• Recorded information:
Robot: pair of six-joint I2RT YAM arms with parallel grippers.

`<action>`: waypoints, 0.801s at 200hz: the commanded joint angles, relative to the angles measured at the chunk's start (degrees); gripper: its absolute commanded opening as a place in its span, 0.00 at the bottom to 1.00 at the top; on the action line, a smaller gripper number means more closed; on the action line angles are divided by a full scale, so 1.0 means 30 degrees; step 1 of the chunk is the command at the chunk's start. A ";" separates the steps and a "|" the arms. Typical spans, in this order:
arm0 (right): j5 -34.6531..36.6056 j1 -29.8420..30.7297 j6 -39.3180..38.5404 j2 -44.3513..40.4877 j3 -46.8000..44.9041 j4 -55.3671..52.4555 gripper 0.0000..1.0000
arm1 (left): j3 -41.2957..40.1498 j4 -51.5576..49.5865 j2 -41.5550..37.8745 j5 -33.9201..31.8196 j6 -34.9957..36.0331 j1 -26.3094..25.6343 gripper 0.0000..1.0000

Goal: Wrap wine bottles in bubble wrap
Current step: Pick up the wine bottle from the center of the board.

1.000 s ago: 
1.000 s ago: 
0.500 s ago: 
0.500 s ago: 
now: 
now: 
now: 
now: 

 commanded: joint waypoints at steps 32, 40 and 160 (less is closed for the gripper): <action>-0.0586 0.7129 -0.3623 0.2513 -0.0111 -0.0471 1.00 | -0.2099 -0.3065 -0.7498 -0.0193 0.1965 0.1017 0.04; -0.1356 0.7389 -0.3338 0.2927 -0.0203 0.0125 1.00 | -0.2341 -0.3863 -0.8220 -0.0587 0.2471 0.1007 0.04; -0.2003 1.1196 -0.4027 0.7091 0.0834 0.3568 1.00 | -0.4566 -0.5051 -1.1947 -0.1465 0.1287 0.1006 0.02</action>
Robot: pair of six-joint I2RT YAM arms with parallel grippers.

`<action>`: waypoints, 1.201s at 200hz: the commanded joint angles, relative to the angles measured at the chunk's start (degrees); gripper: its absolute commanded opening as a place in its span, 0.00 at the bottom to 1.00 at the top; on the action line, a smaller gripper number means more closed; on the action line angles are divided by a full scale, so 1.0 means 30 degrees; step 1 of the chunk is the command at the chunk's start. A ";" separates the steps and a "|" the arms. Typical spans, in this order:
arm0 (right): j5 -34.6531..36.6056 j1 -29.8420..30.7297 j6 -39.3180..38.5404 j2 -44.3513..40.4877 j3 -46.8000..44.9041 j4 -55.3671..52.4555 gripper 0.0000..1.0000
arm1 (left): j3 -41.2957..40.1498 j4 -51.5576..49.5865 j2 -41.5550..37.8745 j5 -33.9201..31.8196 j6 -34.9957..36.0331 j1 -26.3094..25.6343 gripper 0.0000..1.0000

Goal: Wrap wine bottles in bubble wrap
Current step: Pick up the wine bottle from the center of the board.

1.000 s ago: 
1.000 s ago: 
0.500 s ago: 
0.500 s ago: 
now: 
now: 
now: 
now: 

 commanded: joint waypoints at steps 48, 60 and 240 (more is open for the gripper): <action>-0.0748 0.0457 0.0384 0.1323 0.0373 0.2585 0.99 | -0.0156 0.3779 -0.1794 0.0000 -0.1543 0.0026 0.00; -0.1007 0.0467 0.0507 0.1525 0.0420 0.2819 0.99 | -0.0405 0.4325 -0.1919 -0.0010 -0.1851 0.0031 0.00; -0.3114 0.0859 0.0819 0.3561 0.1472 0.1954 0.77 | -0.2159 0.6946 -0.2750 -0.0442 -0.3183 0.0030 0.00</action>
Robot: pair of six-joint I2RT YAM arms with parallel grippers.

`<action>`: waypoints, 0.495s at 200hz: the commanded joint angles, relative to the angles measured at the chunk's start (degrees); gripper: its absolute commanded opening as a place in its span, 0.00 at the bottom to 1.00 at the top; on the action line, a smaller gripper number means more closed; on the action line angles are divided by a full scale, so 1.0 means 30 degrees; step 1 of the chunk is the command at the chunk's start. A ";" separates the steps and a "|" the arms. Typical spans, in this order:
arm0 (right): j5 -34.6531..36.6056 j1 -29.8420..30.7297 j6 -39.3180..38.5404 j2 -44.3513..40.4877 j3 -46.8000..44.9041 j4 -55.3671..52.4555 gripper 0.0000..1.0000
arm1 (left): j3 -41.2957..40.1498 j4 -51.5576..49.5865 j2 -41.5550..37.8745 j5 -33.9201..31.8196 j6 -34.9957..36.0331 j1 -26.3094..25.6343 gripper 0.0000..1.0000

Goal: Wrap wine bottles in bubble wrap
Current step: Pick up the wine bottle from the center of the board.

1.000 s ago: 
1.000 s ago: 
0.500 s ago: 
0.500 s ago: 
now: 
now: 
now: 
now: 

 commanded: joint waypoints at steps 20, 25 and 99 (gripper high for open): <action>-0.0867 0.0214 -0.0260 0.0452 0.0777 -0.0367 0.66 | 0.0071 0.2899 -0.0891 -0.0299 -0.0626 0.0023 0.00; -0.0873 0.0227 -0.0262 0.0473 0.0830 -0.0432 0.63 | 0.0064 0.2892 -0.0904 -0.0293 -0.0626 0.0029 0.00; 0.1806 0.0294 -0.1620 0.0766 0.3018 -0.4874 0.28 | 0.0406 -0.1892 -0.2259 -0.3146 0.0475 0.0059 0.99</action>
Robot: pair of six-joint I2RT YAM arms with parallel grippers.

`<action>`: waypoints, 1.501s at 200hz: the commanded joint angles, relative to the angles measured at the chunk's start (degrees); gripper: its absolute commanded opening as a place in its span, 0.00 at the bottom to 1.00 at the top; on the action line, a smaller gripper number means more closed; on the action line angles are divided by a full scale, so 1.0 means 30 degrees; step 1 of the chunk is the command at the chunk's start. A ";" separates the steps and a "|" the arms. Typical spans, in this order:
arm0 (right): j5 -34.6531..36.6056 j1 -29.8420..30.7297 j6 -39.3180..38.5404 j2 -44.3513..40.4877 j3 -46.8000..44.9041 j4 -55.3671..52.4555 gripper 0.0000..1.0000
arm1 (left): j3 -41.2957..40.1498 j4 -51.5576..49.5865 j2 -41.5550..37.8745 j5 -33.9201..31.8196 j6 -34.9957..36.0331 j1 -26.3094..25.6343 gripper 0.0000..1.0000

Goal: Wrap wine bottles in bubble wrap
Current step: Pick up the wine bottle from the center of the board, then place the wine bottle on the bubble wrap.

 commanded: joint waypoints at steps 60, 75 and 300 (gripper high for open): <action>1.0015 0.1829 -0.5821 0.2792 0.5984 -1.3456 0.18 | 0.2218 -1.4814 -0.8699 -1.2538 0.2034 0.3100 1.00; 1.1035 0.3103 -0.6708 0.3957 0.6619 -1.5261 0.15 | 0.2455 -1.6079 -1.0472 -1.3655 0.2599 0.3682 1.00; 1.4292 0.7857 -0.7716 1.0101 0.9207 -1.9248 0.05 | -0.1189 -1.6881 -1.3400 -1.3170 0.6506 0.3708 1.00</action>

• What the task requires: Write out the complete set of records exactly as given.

• Solution for this task:
Robot: pair of six-joint I2RT YAM arms with parallel grippers.

`<action>`: waypoints, 0.801s at 200hz: the commanded joint angles, relative to the angles measured at the chunk's start (degrees); gripper: its absolute commanded opening as a place in its span, 0.00 at the bottom to 1.00 at the top; on the action line, a smaller gripper number means more closed; on the action line angles are divided by a full scale, so 1.0 means 30 degrees; step 1 of the chunk is the command at the chunk's start. A ";" separates the steps and a "|" the arms. Typical spans, in this order:
arm0 (right): j5 -34.6531..36.6056 j1 -29.8420..30.7297 j6 -39.3180..38.5404 j2 -44.3513..40.4877 j3 -46.8000..44.9041 j4 -55.3671..52.4555 gripper 0.0000..1.0000
arm1 (left): j3 -41.2957..40.1498 j4 -51.5576..49.5865 j2 -41.5550..37.8745 j5 -33.9201..31.8196 j6 -34.9957..36.0331 j1 -26.3094..25.6343 gripper 0.0000..1.0000

Goal: Wrap wine bottles in bubble wrap
Current step: Pick up the wine bottle from the center of the board.

1.000 s ago: 
1.000 s ago: 
0.500 s ago: 
0.500 s ago: 
now: 
now: 
now: 
now: 

 commanded: joint waypoints at steps 32, 40 and 160 (less is closed for the gripper): <action>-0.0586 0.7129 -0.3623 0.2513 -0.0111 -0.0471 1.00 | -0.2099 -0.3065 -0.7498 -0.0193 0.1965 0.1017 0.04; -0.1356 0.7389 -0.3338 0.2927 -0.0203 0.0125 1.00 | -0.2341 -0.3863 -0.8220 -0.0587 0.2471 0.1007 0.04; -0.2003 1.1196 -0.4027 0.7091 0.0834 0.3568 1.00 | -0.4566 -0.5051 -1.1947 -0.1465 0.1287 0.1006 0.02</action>
Robot: pair of six-joint I2RT YAM arms with parallel grippers.

`<action>`: waypoints, 1.201s at 200hz: the commanded joint angles, relative to the angles measured at the chunk's start (degrees); gripper: its absolute commanded opening as a place in its span, 0.00 at the bottom to 1.00 at the top; on the action line, a smaller gripper number means more closed; on the action line angles are divided by a full scale, so 1.0 means 30 degrees; step 1 of the chunk is the command at the chunk's start. A ";" separates the steps and a "|" the arms. Typical spans, in this order:
arm0 (right): j5 -34.6531..36.6056 j1 -29.8420..30.7297 j6 -39.3180..38.5404 j2 -44.3513..40.4877 j3 -46.8000..44.9041 j4 -55.3671..52.4555 gripper 0.0000..1.0000
arm1 (left): j3 -41.2957..40.1498 j4 -51.5576..49.5865 j2 -41.5550..37.8745 j5 -33.9201..31.8196 j6 -34.9957..36.0331 j1 -26.3094..25.6343 gripper 0.0000..1.0000

Goal: Wrap wine bottles in bubble wrap
Current step: Pick up the wine bottle from the center of the board.

1.000 s ago: 
1.000 s ago: 
0.500 s ago: 
0.500 s ago: 
now: 
now: 
now: 
now: 

 commanded: joint waypoints at steps 48, 60 and 240 (more is open for the gripper): <action>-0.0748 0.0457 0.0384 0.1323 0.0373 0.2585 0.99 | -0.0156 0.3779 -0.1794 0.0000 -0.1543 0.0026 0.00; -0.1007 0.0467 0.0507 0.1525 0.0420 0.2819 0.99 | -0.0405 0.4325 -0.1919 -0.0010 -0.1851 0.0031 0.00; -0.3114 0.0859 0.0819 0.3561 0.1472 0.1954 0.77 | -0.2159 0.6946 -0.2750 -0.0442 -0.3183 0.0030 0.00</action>
Robot: pair of six-joint I2RT YAM arms with parallel grippers.

`<action>`: waypoints, 0.495s at 200hz: the commanded joint angles, relative to the angles measured at the chunk's start (degrees); gripper: its absolute commanded opening as a place in its span, 0.00 at the bottom to 1.00 at the top; on the action line, a smaller gripper number means more closed; on the action line angles are divided by a full scale, so 1.0 means 30 degrees; step 1 of the chunk is the command at the chunk's start. A ";" separates the steps and a "|" the arms. Typical spans, in this order:
arm0 (right): j5 -34.6531..36.6056 j1 -29.8420..30.7297 j6 -39.3180..38.5404 j2 -44.3513..40.4877 j3 -46.8000..44.9041 j4 -55.3671..52.4555 gripper 0.0000..1.0000
arm1 (left): j3 -41.2957..40.1498 j4 -51.5576..49.5865 j2 -41.5550..37.8745 j5 -33.9201..31.8196 j6 -34.9957..36.0331 j1 -26.3094..25.6343 gripper 0.0000..1.0000

Goal: Wrap wine bottles in bubble wrap
Current step: Pick up the wine bottle from the center of the board.

1.000 s ago: 
1.000 s ago: 
0.500 s ago: 
0.500 s ago: 
now: 
now: 
now: 
now: 

 commanded: joint waypoints at steps 20, 25 and 99 (gripper high for open): <action>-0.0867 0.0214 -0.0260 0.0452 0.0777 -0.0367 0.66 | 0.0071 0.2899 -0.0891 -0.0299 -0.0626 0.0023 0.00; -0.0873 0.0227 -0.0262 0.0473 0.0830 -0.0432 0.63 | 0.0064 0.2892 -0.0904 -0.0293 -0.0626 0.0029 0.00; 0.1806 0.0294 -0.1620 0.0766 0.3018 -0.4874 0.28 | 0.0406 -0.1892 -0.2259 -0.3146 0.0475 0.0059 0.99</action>
Robot: pair of six-joint I2RT YAM arms with parallel grippers.

`<action>`: waypoints, 1.501s at 200hz: the commanded joint angles, relative to the angles measured at the chunk's start (degrees); gripper: its absolute commanded opening as a place in its span, 0.00 at the bottom to 1.00 at the top; on the action line, a smaller gripper number means more closed; on the action line angles are divided by a full scale, so 1.0 means 30 degrees; step 1 of the chunk is the command at the chunk's start. A ";" separates the steps and a "|" the arms. Typical spans, in this order:
arm0 (right): j5 -34.6531..36.6056 j1 -29.8420..30.7297 j6 -39.3180..38.5404 j2 -44.3513..40.4877 j3 -46.8000..44.9041 j4 -55.3671..52.4555 gripper 0.0000..1.0000
arm1 (left): j3 -41.2957..40.1498 j4 -51.5576..49.5865 j2 -41.5550..37.8745 j5 -33.9201..31.8196 j6 -34.9957..36.0331 j1 -26.3094..25.6343 gripper 0.0000..1.0000

Goal: Wrap wine bottles in bubble wrap
Current step: Pick up the wine bottle from the center of the board, then place the wine bottle on the bubble wrap.

 commanded: joint waypoints at steps 60, 75 and 300 (gripper high for open): <action>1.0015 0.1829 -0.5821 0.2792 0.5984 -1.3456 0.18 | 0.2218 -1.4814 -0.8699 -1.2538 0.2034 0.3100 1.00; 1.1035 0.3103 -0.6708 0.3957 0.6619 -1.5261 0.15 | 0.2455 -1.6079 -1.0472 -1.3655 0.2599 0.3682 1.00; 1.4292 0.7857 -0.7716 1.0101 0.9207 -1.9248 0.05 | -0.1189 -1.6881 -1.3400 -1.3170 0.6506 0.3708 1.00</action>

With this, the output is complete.